## [Given data]
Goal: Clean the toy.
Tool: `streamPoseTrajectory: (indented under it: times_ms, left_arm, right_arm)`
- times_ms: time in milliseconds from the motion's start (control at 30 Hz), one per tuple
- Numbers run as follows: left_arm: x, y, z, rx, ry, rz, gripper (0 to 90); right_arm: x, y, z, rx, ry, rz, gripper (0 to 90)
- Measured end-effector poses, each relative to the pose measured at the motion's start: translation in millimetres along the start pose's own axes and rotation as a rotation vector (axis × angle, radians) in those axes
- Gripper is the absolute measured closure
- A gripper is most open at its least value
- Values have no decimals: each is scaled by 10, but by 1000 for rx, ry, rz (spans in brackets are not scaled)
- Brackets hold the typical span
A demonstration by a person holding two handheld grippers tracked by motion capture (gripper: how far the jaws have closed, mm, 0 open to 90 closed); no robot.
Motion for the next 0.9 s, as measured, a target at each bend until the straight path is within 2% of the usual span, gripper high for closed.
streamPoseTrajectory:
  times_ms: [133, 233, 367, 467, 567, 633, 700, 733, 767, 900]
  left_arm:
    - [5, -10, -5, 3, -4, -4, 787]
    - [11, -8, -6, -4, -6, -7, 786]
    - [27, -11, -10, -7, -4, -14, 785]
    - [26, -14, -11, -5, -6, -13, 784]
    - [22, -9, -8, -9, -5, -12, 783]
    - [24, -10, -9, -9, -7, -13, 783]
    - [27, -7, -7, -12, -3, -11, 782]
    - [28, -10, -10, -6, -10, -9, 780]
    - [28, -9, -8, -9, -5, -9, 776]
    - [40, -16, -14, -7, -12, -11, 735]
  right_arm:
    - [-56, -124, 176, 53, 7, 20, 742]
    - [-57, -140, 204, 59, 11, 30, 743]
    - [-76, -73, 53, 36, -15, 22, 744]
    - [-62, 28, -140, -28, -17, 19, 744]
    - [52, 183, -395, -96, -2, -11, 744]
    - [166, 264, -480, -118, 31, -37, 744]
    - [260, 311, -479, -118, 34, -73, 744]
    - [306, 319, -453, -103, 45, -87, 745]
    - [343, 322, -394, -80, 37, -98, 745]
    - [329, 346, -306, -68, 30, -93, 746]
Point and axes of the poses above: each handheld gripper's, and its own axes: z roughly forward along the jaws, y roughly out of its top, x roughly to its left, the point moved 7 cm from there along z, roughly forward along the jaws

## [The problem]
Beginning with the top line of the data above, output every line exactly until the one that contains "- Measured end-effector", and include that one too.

## [Response]
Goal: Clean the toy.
Tool: `streamPoseTrajectory: (indented under it: times_ms, left_arm, right_arm)`
- times_ms: time in milliseconds from the motion's start (control at 30 Hz), one per tuple
- Numbers run as follows: left_arm: x, y, z, rx, ry, rz, gripper (0 to 90); right_arm: x, y, z, rx, ry, rz, gripper (0 to 90)
- Measured end-effector poses, each relative to the pose measured at the motion's start: translation in millimetres along the start pose's own axes and rotation as a rotation vector (axis × angle, radians) in those axes

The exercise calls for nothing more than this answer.